What to work on => Return each line exactly as written. Begin with the first line of the entries and end with the line that has "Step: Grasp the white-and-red".

Dataset entries
--------------------------------

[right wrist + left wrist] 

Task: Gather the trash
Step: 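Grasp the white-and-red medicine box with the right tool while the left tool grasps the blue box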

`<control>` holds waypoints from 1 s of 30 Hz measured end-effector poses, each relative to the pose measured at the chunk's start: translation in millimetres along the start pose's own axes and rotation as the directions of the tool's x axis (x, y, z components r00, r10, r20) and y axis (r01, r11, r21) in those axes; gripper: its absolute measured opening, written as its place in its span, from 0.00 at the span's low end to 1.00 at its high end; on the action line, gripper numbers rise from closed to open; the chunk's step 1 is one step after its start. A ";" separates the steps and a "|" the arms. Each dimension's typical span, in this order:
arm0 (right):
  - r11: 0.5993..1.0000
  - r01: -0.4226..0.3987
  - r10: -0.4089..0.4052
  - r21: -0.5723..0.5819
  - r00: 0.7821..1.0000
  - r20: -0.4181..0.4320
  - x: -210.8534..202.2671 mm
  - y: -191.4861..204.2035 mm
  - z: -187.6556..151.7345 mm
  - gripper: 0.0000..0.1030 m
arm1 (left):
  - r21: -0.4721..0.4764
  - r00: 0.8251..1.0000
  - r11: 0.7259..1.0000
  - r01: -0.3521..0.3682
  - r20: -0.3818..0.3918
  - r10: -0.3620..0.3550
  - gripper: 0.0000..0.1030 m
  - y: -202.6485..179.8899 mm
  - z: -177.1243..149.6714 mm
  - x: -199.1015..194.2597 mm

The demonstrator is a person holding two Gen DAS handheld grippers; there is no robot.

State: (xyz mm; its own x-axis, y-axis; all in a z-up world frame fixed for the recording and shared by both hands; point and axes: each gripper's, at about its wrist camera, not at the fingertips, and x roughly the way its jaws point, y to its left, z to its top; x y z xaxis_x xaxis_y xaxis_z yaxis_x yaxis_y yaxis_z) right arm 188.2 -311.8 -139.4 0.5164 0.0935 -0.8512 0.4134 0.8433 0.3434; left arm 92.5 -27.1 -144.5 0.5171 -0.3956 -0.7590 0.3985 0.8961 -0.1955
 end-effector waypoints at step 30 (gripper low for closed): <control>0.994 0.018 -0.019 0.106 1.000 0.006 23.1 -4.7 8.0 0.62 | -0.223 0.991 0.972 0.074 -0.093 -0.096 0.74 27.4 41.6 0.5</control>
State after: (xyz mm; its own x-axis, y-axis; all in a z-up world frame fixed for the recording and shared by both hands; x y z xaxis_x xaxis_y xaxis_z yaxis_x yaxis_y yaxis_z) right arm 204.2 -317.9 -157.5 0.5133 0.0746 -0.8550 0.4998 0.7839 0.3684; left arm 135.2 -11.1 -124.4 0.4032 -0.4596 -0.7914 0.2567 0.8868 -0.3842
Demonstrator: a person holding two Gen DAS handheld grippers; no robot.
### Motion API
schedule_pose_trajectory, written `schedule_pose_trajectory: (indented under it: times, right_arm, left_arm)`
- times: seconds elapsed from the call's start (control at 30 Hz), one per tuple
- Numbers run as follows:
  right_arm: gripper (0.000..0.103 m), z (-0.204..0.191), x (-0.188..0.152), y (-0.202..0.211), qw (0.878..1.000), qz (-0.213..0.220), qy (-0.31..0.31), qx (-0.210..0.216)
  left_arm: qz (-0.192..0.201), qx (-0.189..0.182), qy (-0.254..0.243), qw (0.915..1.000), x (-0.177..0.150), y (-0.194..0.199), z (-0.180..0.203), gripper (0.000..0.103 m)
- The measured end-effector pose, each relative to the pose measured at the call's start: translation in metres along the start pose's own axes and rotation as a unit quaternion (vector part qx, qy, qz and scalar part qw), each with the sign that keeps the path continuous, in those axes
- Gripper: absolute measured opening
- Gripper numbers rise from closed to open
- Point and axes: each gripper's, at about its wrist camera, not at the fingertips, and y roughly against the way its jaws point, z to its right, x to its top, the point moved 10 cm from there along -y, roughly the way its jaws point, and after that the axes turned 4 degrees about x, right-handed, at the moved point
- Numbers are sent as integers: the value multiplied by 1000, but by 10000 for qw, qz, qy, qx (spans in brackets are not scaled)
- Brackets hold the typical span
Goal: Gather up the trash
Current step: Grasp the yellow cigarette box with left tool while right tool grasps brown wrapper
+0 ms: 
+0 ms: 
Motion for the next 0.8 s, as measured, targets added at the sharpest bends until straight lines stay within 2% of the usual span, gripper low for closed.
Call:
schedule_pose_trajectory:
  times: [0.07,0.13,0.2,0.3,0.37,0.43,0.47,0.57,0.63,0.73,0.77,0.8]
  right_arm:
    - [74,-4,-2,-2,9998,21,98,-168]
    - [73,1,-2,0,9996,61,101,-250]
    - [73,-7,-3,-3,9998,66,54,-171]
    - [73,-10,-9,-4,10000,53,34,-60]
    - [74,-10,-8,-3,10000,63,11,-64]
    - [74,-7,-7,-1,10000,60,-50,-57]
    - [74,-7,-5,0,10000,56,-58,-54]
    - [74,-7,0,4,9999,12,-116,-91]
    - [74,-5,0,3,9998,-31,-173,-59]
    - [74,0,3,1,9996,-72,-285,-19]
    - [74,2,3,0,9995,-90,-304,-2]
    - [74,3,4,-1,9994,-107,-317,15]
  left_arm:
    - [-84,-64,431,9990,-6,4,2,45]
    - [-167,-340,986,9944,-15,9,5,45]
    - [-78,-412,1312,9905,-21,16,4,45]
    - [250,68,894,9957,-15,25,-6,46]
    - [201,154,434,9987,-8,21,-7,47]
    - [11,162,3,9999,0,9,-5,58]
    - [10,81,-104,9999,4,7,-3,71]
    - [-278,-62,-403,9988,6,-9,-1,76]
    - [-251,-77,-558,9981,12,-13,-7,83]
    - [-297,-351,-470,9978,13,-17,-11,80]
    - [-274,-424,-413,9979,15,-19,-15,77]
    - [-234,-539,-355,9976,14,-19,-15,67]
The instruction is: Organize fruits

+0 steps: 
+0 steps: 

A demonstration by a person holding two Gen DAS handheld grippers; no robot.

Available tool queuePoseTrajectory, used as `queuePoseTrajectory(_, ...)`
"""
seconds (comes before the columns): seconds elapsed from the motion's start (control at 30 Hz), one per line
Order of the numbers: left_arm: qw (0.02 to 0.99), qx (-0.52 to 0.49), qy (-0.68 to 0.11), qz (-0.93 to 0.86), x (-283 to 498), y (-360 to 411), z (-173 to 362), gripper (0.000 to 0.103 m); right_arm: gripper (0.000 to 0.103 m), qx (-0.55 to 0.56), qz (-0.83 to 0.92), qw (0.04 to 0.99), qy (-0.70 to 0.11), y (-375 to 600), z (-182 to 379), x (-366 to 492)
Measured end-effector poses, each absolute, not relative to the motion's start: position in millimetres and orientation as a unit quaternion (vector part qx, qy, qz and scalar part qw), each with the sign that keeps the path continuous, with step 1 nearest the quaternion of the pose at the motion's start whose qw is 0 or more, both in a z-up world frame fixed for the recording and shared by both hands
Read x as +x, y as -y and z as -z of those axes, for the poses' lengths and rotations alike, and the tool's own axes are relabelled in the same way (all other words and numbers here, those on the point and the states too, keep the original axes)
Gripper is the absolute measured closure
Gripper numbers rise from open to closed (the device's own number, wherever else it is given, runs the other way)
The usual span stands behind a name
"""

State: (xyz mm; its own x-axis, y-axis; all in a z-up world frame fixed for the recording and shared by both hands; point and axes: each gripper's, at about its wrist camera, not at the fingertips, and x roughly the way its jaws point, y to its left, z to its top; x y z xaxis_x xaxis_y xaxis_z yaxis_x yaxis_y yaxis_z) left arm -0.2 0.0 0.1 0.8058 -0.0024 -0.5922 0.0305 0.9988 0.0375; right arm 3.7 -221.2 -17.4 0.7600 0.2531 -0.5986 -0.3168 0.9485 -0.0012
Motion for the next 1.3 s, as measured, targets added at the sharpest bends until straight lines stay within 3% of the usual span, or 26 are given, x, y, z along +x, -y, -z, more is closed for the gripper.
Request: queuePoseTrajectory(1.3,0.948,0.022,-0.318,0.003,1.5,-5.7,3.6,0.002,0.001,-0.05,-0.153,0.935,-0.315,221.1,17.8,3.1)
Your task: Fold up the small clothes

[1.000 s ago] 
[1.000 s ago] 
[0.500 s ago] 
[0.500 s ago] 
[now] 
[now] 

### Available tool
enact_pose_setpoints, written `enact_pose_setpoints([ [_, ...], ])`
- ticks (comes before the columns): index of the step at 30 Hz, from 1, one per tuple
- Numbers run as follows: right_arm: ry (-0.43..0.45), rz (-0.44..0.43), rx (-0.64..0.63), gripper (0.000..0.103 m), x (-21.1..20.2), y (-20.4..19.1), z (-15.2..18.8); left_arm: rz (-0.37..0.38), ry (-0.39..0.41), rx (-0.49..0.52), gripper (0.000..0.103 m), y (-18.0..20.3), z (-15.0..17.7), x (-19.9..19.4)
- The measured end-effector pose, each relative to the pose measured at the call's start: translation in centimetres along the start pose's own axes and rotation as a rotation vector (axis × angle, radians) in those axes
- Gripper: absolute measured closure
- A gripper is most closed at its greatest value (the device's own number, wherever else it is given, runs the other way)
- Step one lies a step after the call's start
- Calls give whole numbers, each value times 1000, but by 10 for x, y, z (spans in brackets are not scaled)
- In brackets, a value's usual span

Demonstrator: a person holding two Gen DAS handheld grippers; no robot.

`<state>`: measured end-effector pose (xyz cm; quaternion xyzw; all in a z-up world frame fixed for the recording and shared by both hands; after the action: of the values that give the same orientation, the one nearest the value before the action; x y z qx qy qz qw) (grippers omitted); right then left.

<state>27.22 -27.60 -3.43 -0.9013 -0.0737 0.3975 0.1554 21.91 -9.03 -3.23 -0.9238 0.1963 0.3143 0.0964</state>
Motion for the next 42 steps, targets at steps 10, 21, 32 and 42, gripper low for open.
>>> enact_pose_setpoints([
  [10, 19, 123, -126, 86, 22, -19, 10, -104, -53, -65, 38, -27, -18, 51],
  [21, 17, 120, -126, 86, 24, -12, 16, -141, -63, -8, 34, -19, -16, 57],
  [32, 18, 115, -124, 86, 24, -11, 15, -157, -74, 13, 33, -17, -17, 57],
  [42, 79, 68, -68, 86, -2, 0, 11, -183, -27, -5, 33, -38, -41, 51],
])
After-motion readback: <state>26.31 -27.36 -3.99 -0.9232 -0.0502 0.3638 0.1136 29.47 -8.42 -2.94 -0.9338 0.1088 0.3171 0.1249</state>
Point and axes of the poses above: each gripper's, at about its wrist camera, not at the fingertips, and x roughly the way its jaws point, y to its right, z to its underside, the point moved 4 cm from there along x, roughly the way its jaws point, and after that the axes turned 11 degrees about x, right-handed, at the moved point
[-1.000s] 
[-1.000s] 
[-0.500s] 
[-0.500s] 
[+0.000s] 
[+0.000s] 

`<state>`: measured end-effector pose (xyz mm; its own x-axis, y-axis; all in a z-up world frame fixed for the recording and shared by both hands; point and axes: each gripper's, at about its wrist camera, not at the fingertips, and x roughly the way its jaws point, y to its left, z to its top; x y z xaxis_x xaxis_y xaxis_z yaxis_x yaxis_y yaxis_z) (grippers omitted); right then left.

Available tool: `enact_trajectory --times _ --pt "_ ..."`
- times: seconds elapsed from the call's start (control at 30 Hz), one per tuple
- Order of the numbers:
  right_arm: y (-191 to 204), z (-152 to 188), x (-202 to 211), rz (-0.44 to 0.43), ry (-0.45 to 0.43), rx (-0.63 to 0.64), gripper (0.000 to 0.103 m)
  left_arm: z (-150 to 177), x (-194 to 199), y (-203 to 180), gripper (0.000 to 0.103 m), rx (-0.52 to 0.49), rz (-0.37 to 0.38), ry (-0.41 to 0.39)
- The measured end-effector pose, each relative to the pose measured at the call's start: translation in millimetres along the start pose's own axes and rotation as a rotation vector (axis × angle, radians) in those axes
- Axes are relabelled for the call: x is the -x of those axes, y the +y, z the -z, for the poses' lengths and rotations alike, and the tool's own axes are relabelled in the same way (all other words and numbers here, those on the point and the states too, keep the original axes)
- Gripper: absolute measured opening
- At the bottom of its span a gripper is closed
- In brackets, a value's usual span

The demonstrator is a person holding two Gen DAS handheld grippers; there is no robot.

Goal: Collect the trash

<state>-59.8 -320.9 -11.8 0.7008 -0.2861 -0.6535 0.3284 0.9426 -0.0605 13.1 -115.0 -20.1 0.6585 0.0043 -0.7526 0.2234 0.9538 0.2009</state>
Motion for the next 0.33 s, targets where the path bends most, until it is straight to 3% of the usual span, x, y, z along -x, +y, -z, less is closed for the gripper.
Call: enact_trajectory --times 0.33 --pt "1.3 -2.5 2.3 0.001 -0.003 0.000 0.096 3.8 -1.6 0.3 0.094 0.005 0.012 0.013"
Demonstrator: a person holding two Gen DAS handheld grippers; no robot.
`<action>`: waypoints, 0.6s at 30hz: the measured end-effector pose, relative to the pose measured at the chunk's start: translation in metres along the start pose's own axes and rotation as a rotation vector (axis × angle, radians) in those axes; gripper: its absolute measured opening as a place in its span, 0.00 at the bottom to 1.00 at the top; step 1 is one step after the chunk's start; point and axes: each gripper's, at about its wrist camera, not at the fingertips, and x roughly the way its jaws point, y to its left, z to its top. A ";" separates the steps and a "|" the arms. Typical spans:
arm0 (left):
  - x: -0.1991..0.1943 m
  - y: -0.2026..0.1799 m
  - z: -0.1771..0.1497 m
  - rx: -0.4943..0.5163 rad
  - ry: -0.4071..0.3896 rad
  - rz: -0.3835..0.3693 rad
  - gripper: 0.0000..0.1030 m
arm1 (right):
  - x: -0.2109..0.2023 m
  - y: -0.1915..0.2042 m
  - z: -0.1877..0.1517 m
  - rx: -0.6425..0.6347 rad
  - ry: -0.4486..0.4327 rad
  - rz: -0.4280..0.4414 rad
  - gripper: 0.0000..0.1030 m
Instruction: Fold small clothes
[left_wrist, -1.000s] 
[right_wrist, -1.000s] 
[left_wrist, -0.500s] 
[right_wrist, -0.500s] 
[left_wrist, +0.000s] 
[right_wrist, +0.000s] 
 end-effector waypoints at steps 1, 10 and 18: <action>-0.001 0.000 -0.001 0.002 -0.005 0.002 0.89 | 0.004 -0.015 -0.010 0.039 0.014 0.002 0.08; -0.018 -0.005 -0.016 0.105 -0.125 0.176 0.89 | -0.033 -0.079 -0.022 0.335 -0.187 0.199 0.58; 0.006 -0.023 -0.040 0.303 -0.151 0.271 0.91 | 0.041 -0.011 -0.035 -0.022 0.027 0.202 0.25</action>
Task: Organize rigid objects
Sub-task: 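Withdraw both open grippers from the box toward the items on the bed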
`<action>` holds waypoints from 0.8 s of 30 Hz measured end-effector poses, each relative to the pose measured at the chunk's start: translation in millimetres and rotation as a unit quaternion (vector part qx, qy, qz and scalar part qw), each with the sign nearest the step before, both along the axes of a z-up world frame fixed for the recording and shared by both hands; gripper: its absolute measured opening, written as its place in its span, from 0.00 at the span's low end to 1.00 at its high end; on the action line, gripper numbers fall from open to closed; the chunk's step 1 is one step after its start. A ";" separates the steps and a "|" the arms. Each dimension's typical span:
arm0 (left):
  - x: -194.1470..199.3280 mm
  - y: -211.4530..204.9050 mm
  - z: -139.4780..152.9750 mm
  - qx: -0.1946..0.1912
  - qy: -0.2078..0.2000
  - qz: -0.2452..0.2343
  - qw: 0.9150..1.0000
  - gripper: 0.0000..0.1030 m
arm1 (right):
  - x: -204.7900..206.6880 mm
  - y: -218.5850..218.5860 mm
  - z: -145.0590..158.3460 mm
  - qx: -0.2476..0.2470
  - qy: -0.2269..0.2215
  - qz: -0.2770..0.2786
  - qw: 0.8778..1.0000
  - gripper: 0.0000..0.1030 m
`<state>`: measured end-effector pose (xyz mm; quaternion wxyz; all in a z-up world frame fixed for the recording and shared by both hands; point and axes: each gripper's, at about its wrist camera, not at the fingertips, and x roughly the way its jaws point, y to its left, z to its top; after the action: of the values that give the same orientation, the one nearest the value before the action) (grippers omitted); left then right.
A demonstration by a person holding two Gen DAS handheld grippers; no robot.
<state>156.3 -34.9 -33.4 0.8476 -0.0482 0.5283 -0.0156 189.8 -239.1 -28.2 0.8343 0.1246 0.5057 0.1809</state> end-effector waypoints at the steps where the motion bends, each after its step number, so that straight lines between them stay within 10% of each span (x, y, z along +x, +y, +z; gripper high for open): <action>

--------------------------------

Output for this exercise =>
[right wrist + left wrist] 

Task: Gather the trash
Step: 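Grasp the white-and-red medicine box with the right tool while the left tool grasps the blue box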

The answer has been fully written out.